## Task to carry out
Exactly the lines from the one with "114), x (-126" through the end of the records below are needed, minus any pictures.

=== Begin Enclosure ===

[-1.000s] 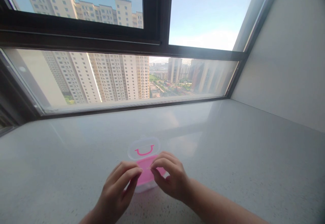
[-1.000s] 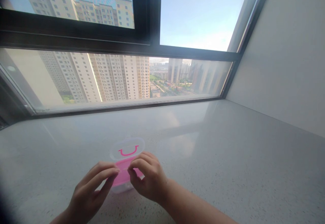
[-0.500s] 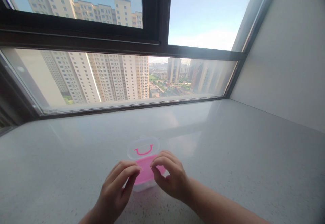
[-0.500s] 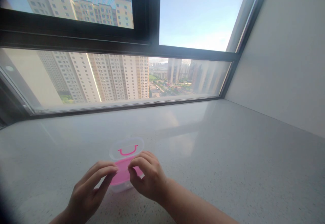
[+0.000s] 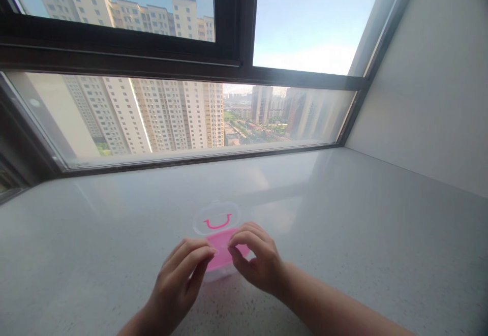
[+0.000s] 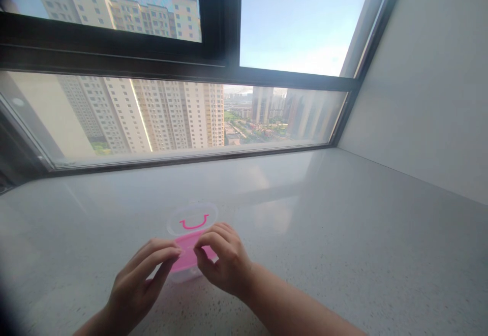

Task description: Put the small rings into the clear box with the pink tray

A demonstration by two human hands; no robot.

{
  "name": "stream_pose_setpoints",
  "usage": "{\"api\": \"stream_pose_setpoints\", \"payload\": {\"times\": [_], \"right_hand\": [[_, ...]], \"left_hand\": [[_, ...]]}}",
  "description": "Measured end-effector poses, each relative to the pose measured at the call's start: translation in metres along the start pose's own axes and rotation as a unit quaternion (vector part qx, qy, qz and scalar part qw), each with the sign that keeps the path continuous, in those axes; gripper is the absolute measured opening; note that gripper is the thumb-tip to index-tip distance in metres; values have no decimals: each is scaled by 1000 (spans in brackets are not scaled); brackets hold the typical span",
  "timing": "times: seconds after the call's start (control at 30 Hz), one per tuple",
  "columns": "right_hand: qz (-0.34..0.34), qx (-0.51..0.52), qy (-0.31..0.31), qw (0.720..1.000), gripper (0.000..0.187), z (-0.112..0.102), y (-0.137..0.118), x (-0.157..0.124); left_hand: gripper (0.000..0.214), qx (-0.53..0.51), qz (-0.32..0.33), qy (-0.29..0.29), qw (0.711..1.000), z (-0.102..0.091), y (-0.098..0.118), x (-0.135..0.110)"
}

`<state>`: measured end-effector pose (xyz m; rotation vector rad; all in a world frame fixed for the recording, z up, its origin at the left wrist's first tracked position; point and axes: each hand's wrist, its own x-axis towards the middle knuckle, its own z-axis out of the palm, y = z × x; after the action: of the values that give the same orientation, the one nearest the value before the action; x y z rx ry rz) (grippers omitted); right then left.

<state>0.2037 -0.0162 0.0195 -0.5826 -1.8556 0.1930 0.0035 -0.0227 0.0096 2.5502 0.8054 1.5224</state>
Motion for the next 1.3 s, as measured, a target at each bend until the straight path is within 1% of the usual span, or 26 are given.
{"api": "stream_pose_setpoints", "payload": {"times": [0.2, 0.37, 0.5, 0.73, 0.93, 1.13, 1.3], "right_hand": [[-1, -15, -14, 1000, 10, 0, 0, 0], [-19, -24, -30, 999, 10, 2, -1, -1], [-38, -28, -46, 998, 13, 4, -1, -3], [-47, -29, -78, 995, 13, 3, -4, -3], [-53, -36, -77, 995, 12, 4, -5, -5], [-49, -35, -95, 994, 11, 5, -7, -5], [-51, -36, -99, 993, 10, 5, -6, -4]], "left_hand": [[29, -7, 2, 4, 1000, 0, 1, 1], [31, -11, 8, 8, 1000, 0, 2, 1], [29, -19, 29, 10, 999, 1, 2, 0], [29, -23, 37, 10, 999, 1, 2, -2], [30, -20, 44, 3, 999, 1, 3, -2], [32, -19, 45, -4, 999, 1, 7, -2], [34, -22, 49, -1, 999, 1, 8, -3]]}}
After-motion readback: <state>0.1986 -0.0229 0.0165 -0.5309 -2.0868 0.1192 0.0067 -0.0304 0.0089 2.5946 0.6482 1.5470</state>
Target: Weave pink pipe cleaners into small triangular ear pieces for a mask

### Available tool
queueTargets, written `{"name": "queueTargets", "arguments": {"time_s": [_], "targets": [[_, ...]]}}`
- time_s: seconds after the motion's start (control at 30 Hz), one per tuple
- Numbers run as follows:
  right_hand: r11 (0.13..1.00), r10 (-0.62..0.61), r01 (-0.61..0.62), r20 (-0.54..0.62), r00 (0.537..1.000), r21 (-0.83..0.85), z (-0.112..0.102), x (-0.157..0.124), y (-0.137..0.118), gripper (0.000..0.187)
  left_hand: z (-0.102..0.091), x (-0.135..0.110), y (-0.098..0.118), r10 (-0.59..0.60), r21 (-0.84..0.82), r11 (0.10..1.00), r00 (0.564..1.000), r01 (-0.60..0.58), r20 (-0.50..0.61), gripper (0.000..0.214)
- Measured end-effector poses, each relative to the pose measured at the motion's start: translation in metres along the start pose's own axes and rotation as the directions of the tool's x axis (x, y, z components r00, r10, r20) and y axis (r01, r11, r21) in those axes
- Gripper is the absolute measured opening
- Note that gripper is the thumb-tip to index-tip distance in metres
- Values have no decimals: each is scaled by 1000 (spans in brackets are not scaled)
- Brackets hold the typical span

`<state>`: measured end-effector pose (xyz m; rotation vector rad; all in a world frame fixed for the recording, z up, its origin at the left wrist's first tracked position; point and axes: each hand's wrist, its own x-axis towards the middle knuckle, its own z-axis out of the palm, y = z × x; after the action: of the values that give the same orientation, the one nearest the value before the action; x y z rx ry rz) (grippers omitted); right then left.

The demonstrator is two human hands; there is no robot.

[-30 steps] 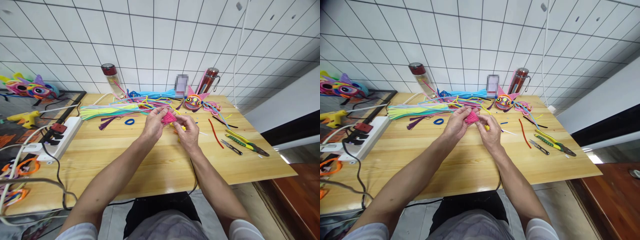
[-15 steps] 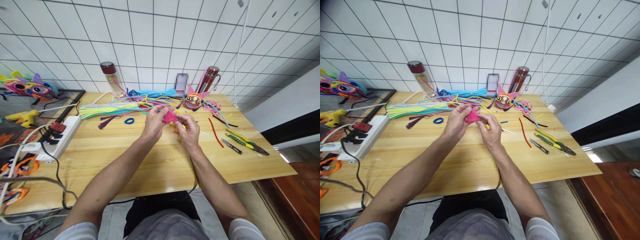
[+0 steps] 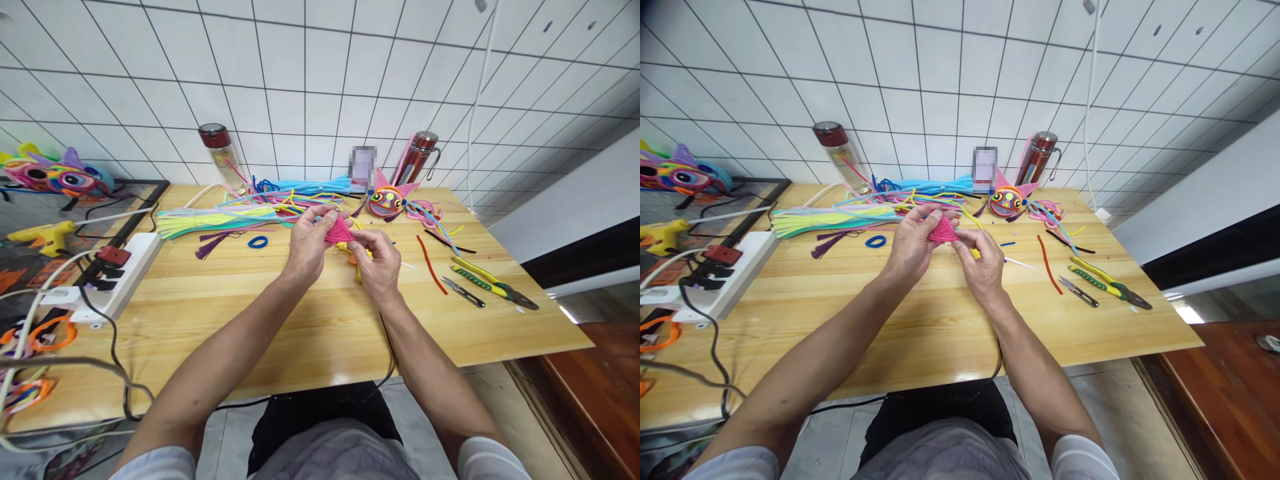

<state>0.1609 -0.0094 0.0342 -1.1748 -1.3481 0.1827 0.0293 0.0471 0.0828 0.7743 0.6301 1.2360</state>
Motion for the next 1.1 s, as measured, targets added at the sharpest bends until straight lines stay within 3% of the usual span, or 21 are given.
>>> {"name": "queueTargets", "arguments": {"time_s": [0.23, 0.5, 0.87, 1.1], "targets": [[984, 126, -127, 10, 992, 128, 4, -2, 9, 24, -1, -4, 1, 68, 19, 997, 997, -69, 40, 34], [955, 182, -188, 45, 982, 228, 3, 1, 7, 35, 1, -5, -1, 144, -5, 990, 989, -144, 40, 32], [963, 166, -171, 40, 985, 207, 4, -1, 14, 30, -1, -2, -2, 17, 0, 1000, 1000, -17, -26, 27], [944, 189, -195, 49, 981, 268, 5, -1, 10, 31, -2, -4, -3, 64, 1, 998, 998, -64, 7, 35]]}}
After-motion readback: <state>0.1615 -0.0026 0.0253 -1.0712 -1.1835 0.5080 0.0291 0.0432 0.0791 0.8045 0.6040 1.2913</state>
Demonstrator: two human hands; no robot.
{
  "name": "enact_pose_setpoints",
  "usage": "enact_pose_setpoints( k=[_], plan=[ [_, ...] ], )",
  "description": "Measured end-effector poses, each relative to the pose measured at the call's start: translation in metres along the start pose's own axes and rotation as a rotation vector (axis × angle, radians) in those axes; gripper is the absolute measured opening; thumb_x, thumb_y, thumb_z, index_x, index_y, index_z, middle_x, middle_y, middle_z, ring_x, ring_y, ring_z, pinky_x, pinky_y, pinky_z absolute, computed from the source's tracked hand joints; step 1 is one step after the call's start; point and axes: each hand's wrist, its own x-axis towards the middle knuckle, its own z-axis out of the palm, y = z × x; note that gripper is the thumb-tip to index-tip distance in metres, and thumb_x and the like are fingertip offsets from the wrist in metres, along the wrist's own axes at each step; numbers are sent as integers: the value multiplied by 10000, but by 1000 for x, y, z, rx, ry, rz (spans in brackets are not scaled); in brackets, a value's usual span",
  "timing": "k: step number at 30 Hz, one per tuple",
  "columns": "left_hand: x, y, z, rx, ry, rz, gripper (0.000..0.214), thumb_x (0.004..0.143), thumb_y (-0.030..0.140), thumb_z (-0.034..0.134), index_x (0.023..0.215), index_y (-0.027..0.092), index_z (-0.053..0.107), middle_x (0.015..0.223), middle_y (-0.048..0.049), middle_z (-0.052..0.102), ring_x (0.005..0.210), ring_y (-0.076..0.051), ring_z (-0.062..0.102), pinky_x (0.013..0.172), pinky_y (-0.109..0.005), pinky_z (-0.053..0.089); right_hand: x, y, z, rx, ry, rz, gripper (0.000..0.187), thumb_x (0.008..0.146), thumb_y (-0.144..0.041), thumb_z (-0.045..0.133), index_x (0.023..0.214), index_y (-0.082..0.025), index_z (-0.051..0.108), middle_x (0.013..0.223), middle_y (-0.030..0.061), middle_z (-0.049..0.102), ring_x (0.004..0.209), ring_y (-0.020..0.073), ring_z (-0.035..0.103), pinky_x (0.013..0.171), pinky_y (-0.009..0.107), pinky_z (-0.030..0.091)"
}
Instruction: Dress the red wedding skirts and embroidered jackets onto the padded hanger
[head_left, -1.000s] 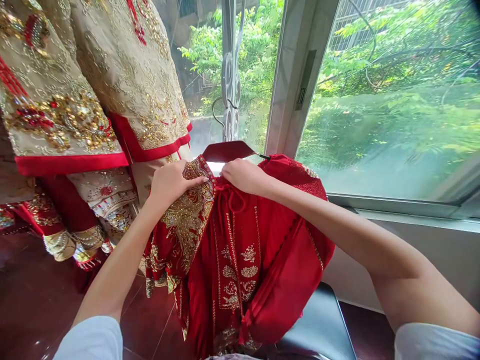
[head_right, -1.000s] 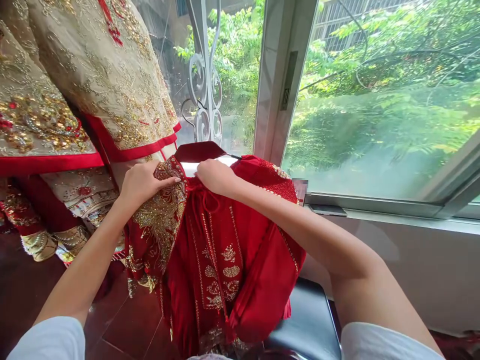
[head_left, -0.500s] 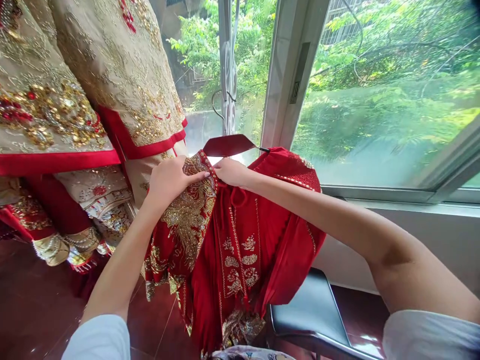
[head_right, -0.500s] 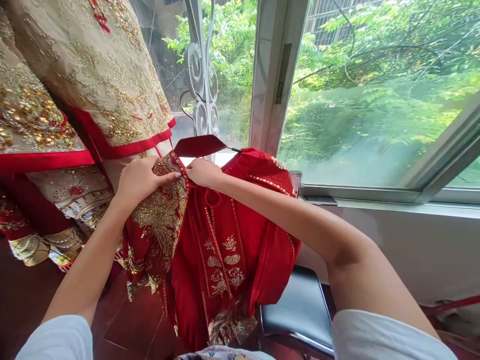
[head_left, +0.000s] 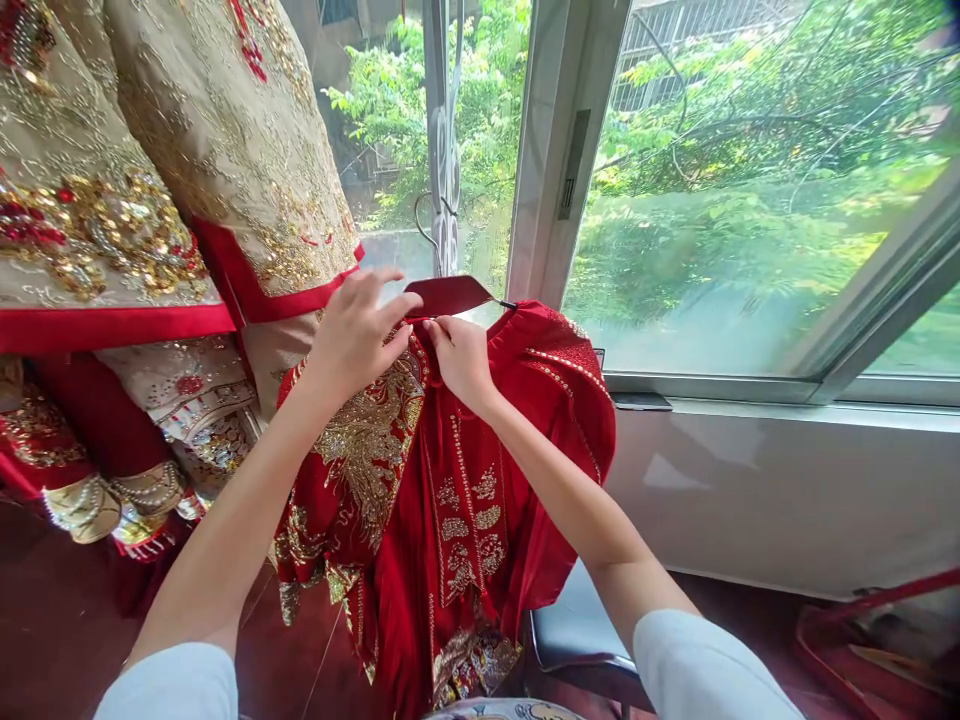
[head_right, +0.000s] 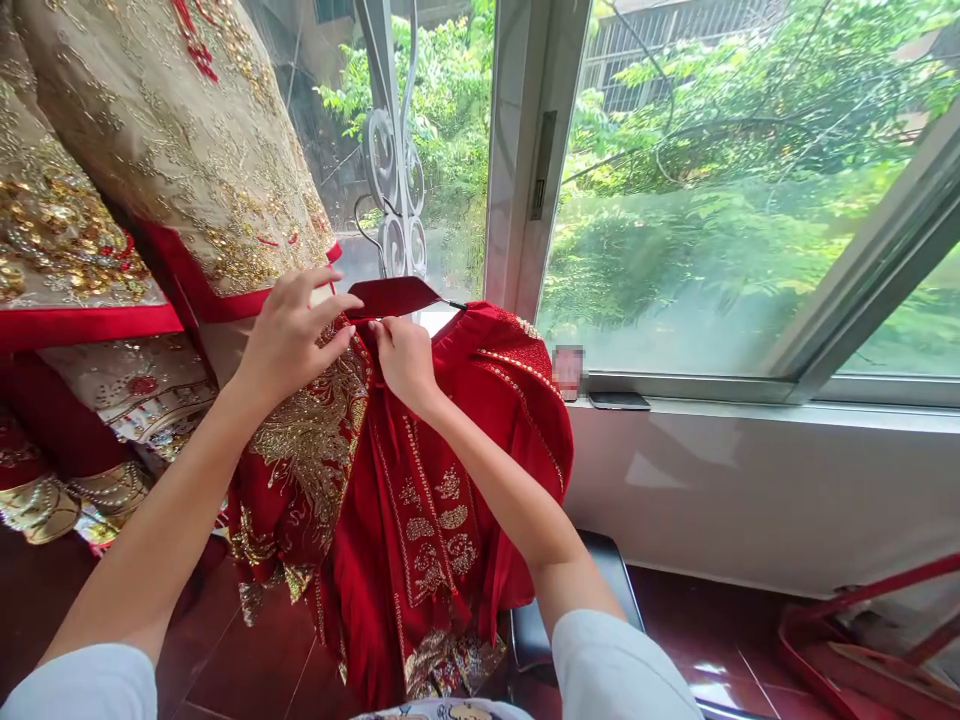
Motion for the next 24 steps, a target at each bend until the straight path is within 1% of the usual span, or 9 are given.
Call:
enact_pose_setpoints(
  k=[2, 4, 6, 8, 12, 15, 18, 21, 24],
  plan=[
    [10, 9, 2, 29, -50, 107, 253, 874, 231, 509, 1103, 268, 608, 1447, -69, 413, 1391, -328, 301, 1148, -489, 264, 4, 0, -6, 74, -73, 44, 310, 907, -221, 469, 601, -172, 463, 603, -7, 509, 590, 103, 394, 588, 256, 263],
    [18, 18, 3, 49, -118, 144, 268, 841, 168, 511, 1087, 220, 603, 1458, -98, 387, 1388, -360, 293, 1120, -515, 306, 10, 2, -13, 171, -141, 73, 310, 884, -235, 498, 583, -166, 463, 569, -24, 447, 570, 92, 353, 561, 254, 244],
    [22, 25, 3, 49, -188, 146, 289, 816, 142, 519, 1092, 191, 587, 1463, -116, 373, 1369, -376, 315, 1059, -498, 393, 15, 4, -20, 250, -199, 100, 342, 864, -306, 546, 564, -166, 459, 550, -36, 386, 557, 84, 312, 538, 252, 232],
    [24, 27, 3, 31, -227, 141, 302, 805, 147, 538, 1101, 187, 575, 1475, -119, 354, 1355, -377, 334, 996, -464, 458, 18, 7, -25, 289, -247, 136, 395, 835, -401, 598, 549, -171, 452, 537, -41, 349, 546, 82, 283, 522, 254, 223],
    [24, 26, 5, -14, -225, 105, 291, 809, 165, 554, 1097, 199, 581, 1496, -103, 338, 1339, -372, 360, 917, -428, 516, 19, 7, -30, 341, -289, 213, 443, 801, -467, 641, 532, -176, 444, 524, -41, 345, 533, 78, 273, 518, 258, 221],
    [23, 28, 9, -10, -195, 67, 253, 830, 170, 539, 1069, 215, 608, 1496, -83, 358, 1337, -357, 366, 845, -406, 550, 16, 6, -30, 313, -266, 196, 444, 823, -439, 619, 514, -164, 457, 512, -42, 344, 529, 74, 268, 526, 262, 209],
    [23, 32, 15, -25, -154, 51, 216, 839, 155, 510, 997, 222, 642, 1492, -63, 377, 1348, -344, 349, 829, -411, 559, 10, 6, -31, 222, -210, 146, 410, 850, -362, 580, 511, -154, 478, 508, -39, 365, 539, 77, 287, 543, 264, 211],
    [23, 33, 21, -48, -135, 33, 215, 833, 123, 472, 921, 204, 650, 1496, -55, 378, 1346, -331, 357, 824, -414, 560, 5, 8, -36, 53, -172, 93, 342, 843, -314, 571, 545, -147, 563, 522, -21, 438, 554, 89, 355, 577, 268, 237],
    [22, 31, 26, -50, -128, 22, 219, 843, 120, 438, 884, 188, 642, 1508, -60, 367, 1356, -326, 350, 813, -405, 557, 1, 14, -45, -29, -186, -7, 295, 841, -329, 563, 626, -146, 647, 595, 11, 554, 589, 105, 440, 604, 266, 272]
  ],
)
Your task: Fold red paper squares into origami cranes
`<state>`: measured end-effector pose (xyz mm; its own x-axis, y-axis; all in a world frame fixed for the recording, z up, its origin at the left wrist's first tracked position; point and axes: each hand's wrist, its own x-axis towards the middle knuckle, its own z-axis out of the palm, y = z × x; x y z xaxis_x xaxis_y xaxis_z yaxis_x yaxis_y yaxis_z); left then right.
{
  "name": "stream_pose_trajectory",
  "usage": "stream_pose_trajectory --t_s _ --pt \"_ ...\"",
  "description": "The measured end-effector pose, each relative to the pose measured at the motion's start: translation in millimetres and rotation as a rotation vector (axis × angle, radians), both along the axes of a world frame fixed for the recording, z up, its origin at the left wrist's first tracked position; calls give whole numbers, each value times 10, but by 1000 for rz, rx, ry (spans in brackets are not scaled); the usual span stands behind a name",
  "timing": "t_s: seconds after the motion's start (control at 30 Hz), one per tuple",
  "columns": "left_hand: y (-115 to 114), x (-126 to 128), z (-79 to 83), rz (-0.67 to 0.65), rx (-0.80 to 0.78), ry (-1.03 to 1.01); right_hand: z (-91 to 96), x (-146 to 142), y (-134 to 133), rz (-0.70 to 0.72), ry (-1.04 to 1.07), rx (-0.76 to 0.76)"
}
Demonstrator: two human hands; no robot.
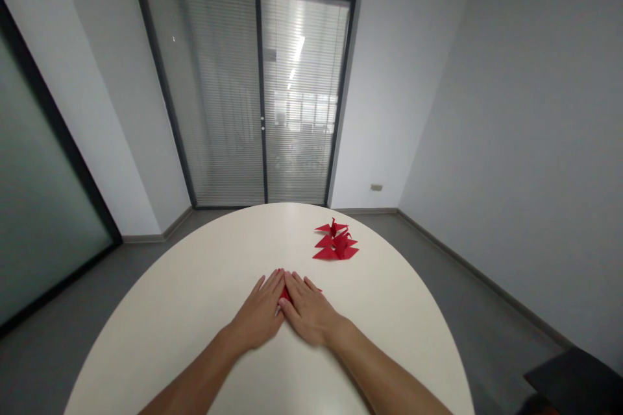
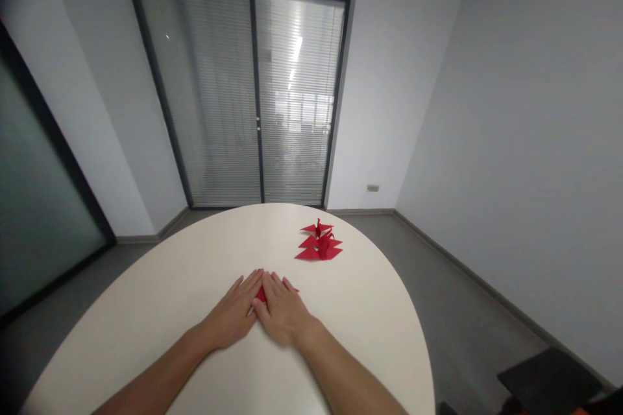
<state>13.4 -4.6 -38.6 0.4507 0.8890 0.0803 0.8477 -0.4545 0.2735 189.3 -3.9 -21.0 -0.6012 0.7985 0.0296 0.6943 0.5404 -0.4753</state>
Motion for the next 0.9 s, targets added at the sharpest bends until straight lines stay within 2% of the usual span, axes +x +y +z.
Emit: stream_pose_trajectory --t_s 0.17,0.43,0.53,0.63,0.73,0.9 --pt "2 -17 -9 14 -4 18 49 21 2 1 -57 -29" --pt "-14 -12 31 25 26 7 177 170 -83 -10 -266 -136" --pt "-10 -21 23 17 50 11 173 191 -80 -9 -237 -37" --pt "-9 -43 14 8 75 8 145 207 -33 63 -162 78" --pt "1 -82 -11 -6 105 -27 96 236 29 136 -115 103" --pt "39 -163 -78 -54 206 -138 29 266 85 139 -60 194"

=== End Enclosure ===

## Solution to this problem
  "columns": "left_hand: y (-115 to 114), x (-126 to 128), z (-79 to 83), rz (-0.67 to 0.65), rx (-0.80 to 0.78), ry (-1.03 to 1.01); right_hand: z (-91 to 96), x (-146 to 142), y (-134 to 133), rz (-0.70 to 0.72), ry (-1.04 to 1.07), rx (-0.76 to 0.76)"
}
Demonstrator: two human hands; no robot.
<state>13.4 -4.6 -38.6 0.4507 0.8890 0.0803 0.8477 -0.4545 0.2735 189.3 -3.9 -21.0 -0.6012 0.7985 0.0296 0.6943 0.5404 -0.4753</state>
Motion for the next 0.9 s, targets added at the sharpest bends until straight lines stay within 2% of the usual span, axes +x +y +z.
Emit: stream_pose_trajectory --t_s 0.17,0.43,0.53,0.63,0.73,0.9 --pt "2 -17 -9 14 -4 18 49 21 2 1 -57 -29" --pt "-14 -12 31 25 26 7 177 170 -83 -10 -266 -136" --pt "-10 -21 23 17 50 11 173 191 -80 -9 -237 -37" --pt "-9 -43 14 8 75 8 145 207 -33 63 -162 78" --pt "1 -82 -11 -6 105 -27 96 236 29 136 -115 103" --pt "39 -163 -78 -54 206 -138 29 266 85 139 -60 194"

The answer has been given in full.